A faithful copy is needed of the lines below from the one with "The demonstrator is" up to and including the one with "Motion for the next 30"; set it down with no pictures and no other lines.

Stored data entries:
***

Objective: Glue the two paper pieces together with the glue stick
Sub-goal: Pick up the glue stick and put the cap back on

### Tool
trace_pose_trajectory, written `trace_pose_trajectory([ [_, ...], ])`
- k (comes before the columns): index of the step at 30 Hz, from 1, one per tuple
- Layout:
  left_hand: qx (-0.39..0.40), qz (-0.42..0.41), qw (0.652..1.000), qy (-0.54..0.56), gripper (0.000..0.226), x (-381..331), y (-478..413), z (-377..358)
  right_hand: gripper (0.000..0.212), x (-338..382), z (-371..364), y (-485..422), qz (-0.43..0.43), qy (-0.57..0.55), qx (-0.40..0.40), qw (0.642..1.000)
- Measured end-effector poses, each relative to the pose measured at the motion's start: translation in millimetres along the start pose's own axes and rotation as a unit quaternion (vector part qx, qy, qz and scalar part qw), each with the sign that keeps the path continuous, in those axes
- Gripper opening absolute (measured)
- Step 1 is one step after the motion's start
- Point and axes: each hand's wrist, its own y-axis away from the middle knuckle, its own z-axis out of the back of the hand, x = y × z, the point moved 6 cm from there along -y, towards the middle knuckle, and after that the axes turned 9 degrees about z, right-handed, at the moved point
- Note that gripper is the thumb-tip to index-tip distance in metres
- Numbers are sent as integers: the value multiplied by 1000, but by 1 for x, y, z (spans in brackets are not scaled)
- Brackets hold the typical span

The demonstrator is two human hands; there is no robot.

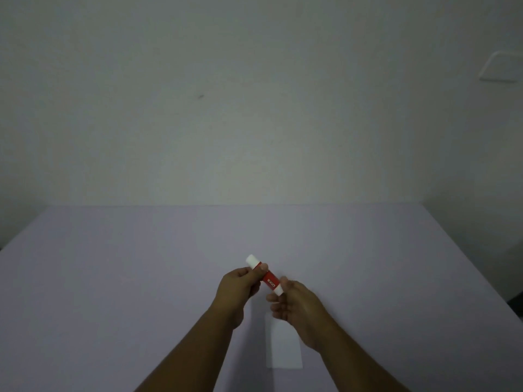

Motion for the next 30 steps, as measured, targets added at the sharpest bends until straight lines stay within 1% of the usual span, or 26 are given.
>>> trace_pose_trajectory([
  [1, 4, -2, 1000, -4, 35, 0, 2, 1, 23, 1, -1, 3, -3, -12, -2, 1000],
  [3, 9, -2, 1000, -7, 36, 0, 6, 0, 21, 8, -1, 8, 50, 60, -8, 997],
  [5, 0, -1, 1000, -9, 36, 0, 9, -1, 14, 12, 0, 12, 104, 148, -27, 983],
  [6, -6, -2, 1000, -8, 36, 0, 11, -1, 15, 13, 0, 14, 111, 157, -31, 981],
  [7, -9, -4, 1000, -6, 38, 0, 13, 0, 18, 12, -1, 14, 102, 139, -25, 985],
  [10, -5, -9, 1000, -4, 38, -1, 16, 3, 25, 4, -7, 19, 0, 3, -7, 1000],
  [11, -4, -8, 1000, -8, 38, -1, 17, 3, 28, 3, -6, 21, -10, -9, -10, 1000],
  [12, -3, -7, 1000, -13, 38, 0, 18, 3, 28, 4, -5, 23, 5, 9, -11, 1000],
  [15, -10, -4, 1000, -25, 39, 0, 20, 2, 16, 10, -1, 27, 86, 132, -20, 987],
  [16, -12, -4, 1000, -27, 38, 0, 21, 1, 16, 11, 0, 27, 96, 143, -17, 985],
  [17, -10, -5, 1000, -28, 38, -1, 21, 1, 19, 10, -1, 27, 92, 133, -7, 987],
  [20, -10, -8, 999, -31, 39, -1, 22, 2, 27, 5, -4, 28, 17, 15, 6, 1000],
  [21, -12, -7, 999, -33, 39, -1, 21, 2, 28, 5, -3, 28, 10, 9, -1, 1000],
  [24, -12, -8, 999, -35, 41, 0, 21, 0, 16, 8, 4, 28, 72, 94, -20, 993],
  [26, -13, -8, 999, -38, 43, 1, 22, -1, 15, 9, 6, 28, 92, 111, -20, 989],
  [27, -12, -8, 999, -39, 43, 0, 22, -1, 17, 8, 5, 27, 80, 92, -14, 992],
  [29, -11, -8, 999, -42, 40, 0, 22, 0, 22, 3, 3, 25, 24, 19, -8, 1000],
  [30, -14, -6, 999, -44, 39, 0, 22, 1, 25, 2, 1, 26, -2, 0, -6, 1000],
])
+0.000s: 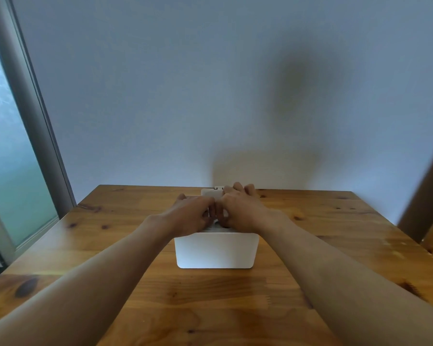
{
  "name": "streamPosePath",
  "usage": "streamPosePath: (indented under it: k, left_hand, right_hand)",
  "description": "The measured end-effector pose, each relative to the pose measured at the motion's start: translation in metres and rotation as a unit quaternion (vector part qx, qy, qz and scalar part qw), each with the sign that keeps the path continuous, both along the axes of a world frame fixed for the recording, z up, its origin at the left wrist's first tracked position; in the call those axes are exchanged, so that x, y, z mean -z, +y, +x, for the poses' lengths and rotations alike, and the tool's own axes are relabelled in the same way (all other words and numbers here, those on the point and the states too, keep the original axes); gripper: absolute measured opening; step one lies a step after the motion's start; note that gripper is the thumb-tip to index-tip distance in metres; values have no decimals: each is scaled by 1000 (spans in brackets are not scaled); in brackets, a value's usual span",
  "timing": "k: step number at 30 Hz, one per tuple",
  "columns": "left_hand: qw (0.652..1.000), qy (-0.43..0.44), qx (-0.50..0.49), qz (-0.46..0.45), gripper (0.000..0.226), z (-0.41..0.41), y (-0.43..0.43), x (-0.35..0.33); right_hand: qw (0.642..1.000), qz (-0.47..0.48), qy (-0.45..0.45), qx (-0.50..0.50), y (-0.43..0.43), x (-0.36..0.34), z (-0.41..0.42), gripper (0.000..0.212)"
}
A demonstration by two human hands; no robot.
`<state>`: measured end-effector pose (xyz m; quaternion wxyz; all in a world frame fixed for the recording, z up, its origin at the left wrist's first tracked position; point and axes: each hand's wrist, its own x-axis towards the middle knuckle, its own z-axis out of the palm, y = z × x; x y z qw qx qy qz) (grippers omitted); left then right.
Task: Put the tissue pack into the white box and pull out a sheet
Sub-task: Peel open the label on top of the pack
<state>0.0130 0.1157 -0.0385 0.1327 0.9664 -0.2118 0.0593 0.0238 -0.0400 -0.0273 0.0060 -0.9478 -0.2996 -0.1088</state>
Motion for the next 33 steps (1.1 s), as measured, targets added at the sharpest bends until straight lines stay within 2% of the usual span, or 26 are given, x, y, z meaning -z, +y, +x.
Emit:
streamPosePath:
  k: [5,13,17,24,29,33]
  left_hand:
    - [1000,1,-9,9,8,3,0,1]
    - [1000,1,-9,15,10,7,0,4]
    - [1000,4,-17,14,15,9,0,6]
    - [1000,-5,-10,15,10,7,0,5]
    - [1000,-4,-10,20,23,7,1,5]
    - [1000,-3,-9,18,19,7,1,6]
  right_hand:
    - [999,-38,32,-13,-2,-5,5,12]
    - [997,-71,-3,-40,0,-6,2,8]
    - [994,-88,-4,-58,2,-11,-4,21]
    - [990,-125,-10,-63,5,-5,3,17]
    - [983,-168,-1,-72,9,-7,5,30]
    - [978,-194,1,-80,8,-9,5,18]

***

» **Solved problem**:
The demonstrator is two human hands; there is no robot.


Motion for the next 30 steps, as measured, targets added at the sharpest bends until straight lines stay within 1% of the usual span, or 26 are given.

The response to the exercise has been completed.